In December of 2006 a major storm hit the Seattle area. Power was out for days, thousands of homes were damaged, and a resident of our neighborhood drowned in her basement during a flash flood. And throughout the ordeal there was a shocking lack of information. When would power be restored? Which roads were blocked due to fallen trees? There was no local, authoritative source where people could go to get neighborhood-level information.
That led to an idea. What if there was a service that would let anyone launch a neighborhood news website, where other members could join and help report the news that was happening on their street. They would be grass-roots hyperlocal news communities, providing a new layer of news coverage that hadn't previously existed. And the naturally-targeted nature of the audience would provide a great place for local businesses to advertise, allowing them to reach all of the people around them who would be most likely to do business with them.
We started Instivate in February of 2007, wrote thousands of lines of code for eight months, and in October of 2007 we launched our first beta site for our own neighborhood: CentralDistrictNews.com. The following year, Justin Carder, publisher of an existing neighborhood blog in the Capitol Hill neighborhood of Seattle, moved his blog to the platform and soon joined the team as our VP of Business Development.
Over the next two years hundreds of sites were launched on the platform. Some only lasted a few days. Some went on for years and continue today. All of them gave us great feedback about what worked and what didn't, which we tried to plow back into our product development efforts.
And as our network of sites here in Seattle grew, we realized that we were missing a crucial component. We were selling ads on individual sites, and had sold some larger campaigns across multiple sites. But access to more regional advertisers would require a network that went beyond just neighborhood blogs. So we took our ad technology and broke it out as a separate product that could be installed on any content platform. Justin worked hard and recruited a network of 25+ high quality sites in the Seattle area to be a part of the SeattleIndieAds network.
With a sales team out hitting the streets every day, soon we were mailing monthly checks of hundreds to thousands of dollars each to our network of members sites.
New direction
Recently we've been taking a hard look at our business, evaluating what is working and what is more of a challenge. And given our limited resources, we've decided to focus all of our efforts on our advertising services. And given that, we've made a decision to deprecate our Neighborlogs content platform. It's the least profitable part of the business and requires the highest support effort to keep it going. And the bottom line is that there's plenty of other good, free content-management solutions out there that are good-enough to work in the neighborhood news world.
We'll be providing new export tools to allow existing site owners to extract their posts and photos, in a format that is easily portable to other systems such as Wordpress. And while the Neighborlogs service will continue running for now with a lower level of support, we've set a date this spring for sites to transition off the platform.
We know that many of our site owners came from other solutions, love Neighborlogs, and would rather not go back. And we do have long-term goals to open-source the Neighborlogs system so that they could install it on their own servers and keep running their sites as-is.

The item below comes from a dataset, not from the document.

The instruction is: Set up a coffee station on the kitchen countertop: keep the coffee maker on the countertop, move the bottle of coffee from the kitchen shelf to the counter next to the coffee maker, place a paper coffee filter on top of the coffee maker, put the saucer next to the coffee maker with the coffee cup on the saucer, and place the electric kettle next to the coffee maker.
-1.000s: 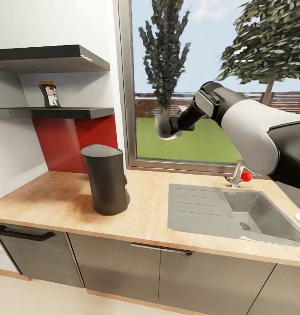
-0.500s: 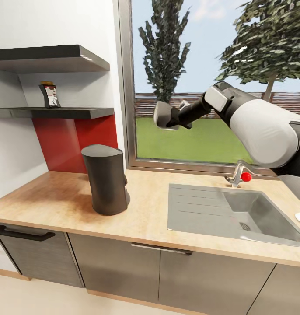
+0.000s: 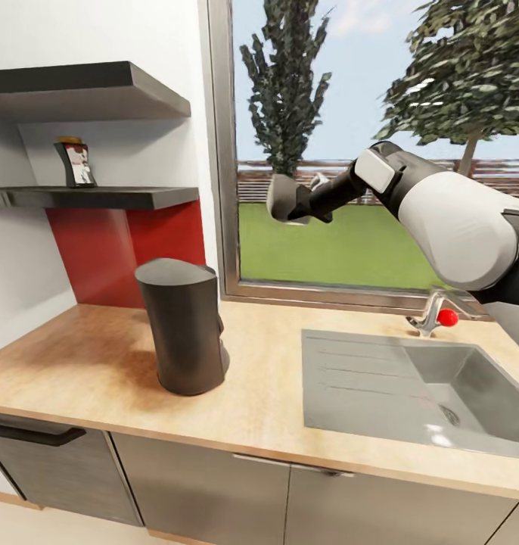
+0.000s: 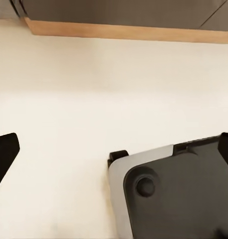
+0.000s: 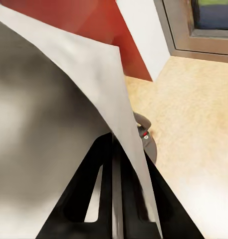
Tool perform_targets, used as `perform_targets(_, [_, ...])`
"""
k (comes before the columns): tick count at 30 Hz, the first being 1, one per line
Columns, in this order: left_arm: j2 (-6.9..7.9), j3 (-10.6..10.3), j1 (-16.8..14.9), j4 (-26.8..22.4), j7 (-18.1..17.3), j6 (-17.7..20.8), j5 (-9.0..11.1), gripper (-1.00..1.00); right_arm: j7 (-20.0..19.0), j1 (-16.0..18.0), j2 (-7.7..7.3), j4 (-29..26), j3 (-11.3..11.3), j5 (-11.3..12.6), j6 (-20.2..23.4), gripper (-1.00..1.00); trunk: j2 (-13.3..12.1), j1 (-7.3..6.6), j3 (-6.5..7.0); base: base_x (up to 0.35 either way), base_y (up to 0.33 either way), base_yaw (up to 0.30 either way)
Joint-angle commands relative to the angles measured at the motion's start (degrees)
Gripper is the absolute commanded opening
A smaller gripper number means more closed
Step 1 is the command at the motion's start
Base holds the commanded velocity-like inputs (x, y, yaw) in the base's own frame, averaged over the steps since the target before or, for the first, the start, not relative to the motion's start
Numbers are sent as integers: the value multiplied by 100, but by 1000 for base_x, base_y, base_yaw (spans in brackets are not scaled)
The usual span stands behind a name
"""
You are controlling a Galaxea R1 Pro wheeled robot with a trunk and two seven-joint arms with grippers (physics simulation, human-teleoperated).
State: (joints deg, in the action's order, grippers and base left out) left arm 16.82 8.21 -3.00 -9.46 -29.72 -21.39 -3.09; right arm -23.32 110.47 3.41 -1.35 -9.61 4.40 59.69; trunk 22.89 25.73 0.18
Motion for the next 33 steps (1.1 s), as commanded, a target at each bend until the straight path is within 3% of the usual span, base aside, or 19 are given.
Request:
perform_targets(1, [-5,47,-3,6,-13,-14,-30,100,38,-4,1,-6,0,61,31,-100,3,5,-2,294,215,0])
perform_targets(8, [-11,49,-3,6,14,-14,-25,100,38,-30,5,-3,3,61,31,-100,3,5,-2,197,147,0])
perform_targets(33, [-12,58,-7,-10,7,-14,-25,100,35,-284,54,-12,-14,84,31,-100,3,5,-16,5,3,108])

However, there's a significant amount of development work to make that possible and we can't commit to any date when it might be accomplished. But we are investigating different grant options for funding that might allow a quicker and smoother transition into the open source world.
Instivate will focus exclusively on our local ad network in Seattle http://seattleindieads.com, our advertising tools and our data services. We'll be continuing with our local and regional ad sales efforts, and helping all of the existing members of that network to better monetize their great local content.
In a small company, a change in focus often means a change in personnel, and this case is no different. Effective immediately, Justin Carder will be taking over day to day operation of the company, promoted up to the role as President. I'll be stepping down from that position and will be pursuing other opportunities. But I'm not disappearing and will stay involved in a consulting role to provide technical and business support throughout the transition.
Founding a start-up and has been a great experience and one that I will never regret. I've worked with some fantastic people over the last four years and we've all learned a ton. But change is a necessary part of life and the life of small companies, and I'm confident that Justin has the skills and knowledge to successfully guide Instivate into its next stage of life.
Thanks to everyone involved for helping to make history in community news!